▸ Exercise brief
Which lines in the data below contain the word "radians"? Return each of them.
[[ Dataset excerpt, beginning ]]
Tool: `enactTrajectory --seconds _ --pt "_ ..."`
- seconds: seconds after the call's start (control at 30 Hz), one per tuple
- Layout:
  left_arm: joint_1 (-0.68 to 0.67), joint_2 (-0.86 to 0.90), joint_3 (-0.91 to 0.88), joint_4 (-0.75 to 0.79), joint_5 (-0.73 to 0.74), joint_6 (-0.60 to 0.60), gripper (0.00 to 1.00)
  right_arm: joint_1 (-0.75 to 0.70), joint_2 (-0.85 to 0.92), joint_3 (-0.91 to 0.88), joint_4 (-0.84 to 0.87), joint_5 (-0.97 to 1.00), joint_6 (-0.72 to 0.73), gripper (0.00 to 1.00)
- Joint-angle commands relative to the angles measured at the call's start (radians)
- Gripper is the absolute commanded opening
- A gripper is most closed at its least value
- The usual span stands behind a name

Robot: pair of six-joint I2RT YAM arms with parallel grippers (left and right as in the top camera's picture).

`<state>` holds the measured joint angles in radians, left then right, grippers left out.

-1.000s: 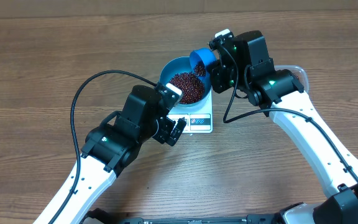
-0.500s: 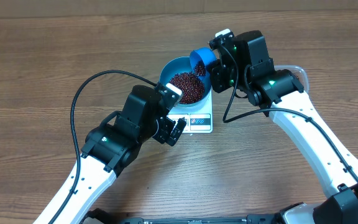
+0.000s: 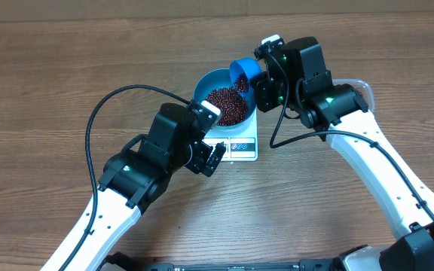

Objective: Scoop item into bowl and weigh 150g on scale
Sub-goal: 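Hold the blue scoop tilted over the teal bowl, trickling beans in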

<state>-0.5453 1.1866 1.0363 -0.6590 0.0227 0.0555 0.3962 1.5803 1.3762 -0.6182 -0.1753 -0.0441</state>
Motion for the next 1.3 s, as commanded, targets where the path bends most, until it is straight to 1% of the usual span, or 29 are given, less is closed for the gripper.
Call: enactTrajectory --seconds 0.0,0.1,0.2,0.3,0.37,1.27 --pt "0.002 -0.013 0.002 0.002 0.000 0.009 1.00 0.001 0.002 0.017 0.006 0.027 0.016 0.04" --pt "0.002 -0.013 0.002 0.002 0.000 0.009 1.00 0.003 0.002 0.017 0.010 -0.008 0.025 0.04" --pt "0.002 -0.013 0.002 0.002 0.000 0.009 1.00 0.002 0.002 0.017 0.005 0.039 0.015 0.04" --pt "0.002 -0.013 0.002 0.002 0.000 0.009 0.99 0.002 0.002 0.017 0.011 0.008 0.027 0.04" --pt "0.002 -0.013 0.002 0.002 0.000 0.009 1.00 0.003 0.002 0.017 0.004 0.027 -0.006 0.04" --pt "0.002 -0.013 0.002 0.002 0.000 0.009 0.99 0.001 0.002 0.017 0.008 0.017 -0.004 0.04"
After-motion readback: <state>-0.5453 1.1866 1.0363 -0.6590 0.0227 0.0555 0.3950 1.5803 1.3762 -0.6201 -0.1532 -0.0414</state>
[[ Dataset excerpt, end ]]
▸ Result for this task
- Joint-angle commands relative to the angles measured at the call's start (radians)
`<state>` holds the measured joint angles in radians, left then right, grippers left out.

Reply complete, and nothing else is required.